━━━━━ Entries shown ━━━━━
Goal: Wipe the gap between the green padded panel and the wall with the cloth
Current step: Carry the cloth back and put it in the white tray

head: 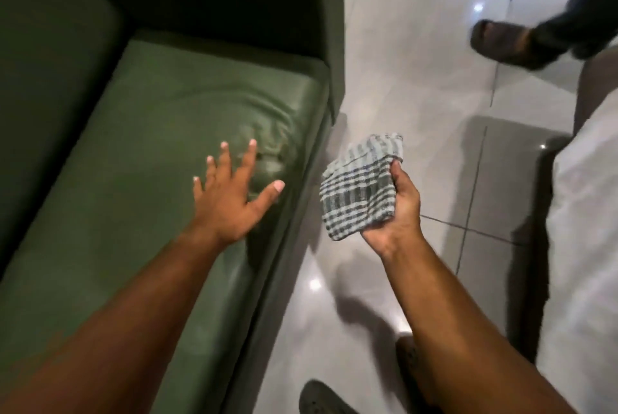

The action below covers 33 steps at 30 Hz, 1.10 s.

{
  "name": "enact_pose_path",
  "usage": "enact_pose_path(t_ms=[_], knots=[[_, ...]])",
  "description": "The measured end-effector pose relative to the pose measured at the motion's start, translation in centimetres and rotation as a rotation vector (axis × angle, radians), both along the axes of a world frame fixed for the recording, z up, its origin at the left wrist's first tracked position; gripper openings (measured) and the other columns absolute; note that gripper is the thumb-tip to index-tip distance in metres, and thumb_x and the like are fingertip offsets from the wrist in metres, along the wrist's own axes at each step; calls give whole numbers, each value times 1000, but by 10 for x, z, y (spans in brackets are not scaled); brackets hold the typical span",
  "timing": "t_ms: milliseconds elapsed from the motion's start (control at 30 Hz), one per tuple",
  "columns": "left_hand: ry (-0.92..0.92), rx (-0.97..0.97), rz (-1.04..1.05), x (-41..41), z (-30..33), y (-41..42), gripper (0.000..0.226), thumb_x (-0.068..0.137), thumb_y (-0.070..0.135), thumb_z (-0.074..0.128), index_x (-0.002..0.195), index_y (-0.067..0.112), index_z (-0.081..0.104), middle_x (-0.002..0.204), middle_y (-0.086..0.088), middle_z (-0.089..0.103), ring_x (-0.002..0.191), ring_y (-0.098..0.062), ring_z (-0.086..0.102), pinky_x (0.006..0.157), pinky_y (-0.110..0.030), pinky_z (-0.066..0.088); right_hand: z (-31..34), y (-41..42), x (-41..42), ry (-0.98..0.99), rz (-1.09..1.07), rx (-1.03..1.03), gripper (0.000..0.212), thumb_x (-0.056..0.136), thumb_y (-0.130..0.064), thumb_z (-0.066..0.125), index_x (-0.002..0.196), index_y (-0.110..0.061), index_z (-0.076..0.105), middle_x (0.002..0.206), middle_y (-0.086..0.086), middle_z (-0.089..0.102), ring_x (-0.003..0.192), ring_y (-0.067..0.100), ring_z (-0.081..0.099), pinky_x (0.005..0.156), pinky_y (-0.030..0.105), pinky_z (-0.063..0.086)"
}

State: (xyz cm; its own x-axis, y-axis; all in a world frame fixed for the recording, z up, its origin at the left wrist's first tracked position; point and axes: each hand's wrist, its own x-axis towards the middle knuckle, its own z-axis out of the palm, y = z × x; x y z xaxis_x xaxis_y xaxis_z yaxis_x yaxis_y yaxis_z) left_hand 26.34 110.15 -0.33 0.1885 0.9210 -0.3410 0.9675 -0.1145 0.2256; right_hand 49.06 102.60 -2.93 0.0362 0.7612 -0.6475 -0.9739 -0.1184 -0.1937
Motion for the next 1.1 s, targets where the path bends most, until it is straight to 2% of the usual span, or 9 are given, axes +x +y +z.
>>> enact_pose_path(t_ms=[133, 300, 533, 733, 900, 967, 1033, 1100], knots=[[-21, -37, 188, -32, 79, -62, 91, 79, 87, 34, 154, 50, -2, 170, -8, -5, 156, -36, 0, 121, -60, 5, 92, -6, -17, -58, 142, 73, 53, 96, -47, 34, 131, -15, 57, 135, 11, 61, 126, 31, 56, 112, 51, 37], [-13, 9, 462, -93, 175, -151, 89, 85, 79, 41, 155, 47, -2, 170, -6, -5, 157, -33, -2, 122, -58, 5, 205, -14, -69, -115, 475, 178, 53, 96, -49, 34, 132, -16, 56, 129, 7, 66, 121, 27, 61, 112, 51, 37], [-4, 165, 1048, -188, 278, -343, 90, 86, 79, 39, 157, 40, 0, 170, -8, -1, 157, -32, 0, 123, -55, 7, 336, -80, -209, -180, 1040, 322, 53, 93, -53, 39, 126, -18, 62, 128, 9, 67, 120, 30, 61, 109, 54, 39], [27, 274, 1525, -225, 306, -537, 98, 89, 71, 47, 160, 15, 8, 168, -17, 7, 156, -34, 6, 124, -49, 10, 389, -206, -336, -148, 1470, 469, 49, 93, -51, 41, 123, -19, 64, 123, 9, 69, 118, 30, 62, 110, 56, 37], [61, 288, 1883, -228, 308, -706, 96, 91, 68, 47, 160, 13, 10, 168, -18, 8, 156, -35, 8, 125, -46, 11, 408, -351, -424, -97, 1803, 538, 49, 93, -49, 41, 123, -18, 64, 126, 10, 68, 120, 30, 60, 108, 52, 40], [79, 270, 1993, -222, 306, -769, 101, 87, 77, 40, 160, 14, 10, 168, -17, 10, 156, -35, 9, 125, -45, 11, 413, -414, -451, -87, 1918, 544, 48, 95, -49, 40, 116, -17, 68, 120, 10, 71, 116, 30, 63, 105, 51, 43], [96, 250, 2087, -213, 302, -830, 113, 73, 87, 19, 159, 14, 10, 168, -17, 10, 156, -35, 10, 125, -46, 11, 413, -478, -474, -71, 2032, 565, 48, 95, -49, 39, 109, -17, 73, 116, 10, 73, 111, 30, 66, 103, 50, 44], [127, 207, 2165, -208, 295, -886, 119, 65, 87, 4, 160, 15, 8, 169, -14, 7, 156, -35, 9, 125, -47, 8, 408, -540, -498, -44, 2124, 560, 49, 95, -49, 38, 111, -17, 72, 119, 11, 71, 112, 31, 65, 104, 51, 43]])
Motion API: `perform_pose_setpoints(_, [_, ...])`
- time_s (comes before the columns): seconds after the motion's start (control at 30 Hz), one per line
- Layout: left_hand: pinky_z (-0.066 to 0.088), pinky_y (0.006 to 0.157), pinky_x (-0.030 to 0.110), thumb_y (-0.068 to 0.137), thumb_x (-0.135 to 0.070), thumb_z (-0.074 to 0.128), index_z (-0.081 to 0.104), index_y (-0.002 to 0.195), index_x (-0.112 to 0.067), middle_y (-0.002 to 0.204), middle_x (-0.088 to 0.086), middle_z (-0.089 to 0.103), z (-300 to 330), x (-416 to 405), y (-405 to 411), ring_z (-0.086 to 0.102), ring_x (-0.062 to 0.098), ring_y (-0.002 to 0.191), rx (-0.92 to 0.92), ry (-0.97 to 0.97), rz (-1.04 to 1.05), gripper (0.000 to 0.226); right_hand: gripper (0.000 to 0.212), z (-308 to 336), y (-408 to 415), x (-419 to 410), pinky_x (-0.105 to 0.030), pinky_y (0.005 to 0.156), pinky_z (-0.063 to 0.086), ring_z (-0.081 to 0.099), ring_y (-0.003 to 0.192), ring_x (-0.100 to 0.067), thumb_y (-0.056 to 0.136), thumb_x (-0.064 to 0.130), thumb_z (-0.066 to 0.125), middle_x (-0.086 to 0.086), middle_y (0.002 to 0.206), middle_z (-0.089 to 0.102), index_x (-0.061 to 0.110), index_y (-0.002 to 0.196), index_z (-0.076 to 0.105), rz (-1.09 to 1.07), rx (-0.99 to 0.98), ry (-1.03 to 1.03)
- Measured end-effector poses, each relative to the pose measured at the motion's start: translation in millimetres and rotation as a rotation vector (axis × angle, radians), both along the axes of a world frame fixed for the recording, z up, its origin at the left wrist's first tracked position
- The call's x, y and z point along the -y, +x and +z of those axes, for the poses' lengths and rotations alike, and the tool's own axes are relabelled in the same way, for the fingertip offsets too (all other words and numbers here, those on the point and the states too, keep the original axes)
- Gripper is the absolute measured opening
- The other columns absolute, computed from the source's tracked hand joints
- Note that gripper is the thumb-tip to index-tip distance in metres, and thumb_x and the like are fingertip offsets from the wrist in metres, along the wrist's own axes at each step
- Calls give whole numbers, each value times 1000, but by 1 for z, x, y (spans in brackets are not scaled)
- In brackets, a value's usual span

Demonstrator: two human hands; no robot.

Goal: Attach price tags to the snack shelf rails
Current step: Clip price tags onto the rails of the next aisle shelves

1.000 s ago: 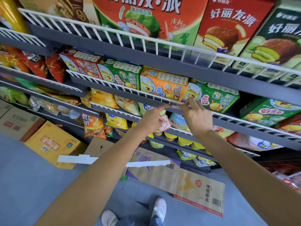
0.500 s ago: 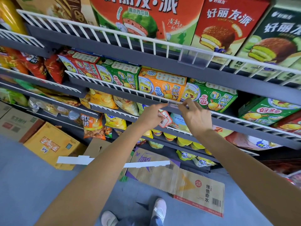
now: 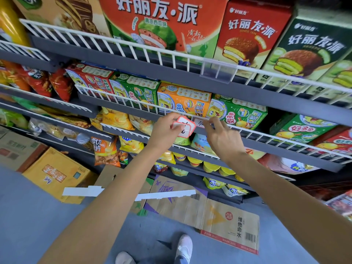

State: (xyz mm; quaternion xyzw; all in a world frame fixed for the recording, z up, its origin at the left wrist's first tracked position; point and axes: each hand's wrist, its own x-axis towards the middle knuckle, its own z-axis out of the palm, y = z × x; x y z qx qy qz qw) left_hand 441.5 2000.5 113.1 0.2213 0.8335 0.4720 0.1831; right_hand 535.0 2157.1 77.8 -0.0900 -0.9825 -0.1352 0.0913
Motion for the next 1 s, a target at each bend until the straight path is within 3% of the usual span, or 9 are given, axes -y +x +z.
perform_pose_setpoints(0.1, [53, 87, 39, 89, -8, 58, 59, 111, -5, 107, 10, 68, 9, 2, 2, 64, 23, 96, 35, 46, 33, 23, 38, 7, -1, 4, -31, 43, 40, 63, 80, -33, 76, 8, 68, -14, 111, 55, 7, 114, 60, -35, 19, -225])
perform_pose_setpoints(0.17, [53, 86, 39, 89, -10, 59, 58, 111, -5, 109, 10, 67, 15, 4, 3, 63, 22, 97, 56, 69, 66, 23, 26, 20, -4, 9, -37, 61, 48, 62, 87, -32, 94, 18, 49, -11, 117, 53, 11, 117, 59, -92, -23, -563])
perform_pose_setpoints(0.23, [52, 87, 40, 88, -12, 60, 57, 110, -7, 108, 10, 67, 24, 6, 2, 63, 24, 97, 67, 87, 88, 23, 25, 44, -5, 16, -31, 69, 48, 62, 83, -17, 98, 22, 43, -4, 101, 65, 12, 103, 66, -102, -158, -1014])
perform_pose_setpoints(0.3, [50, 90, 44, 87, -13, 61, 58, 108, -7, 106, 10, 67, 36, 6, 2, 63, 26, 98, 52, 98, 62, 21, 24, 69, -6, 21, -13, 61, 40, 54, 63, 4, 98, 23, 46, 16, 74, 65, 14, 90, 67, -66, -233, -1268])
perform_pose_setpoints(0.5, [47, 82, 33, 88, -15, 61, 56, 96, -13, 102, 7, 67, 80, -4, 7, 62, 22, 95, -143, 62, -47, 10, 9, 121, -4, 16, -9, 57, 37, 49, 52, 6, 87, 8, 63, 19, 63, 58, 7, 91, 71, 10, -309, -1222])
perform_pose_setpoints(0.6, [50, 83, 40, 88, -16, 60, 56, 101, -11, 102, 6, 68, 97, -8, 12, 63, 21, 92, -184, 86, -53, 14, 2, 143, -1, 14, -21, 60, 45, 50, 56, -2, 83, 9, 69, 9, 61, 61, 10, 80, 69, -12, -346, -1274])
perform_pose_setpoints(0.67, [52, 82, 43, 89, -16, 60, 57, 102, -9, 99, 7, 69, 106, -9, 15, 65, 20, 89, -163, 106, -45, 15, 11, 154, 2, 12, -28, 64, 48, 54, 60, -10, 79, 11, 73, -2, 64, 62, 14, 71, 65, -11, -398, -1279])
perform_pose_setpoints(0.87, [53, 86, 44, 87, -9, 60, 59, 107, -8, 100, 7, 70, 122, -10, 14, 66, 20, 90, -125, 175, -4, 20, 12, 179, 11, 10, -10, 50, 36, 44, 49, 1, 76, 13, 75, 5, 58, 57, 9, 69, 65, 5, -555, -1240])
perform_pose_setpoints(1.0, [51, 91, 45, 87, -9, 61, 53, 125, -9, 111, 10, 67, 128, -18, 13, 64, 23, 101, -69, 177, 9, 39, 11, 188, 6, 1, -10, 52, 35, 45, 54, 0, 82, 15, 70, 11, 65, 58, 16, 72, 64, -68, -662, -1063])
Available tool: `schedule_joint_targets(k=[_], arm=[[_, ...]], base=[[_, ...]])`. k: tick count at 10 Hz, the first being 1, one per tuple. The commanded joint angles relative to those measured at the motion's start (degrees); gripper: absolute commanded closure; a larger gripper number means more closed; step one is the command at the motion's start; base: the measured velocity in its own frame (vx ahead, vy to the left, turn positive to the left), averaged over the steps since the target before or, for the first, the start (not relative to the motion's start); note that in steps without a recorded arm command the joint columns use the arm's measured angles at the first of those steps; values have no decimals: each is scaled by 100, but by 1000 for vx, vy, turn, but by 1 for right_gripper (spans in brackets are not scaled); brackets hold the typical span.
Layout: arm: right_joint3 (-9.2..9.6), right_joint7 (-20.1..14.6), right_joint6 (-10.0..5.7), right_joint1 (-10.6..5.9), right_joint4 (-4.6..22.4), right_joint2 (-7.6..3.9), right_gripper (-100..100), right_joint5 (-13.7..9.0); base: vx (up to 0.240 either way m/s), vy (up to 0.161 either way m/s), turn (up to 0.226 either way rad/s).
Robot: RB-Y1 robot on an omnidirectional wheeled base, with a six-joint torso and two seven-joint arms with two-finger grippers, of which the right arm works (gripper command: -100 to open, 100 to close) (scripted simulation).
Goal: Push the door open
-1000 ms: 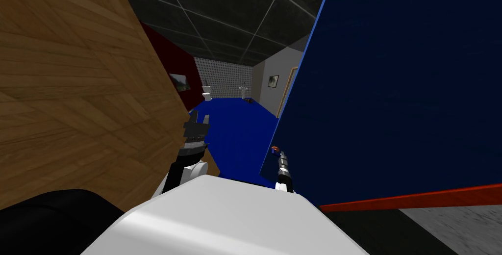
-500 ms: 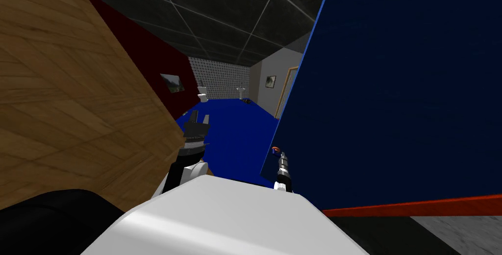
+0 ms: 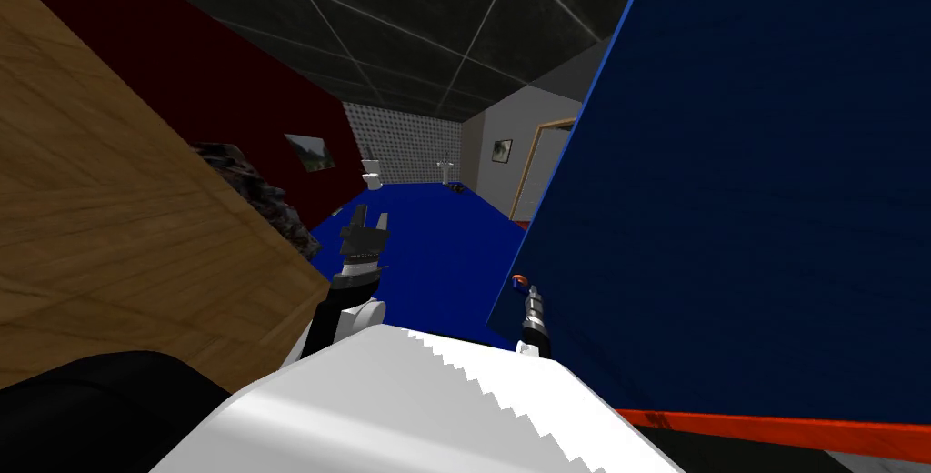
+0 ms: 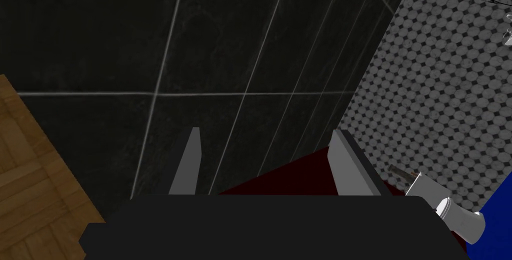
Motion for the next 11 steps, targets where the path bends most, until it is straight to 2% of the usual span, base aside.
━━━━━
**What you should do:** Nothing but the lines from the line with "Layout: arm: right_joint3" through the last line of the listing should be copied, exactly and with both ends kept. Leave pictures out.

**Output for this task:**
Layout: arm: right_joint3 (-9.2..9.6), right_joint7 (-20.1..14.6), right_joint6 (-10.0..5.7), right_joint1 (-10.6..5.9), right_joint4 (-4.6..22.4), right_joint2 (-7.6..3.9), right_gripper (-100..100), right_joint5 (-13.7..9.0); base: vx (up to 0.240 either way m/s), vy (up to 0.161 either way m/s), turn (up to 0.226 either way rad/s).
Robot: RB-Y1 robot on an omnidirectional wheeled base, with a six-joint torso and two seven-joint arms with two-finger grippers, of which the right arm works (gripper command: -100 to open, 100 to close) (scripted simulation).
Goal: Push the door open
-1000 ms: 
-500 ms: 
+0 ms: 
+0 ms: 
Motion for the next 11 steps, targets where the path bends most, until it is straight to 2% of the usual span, base aside.

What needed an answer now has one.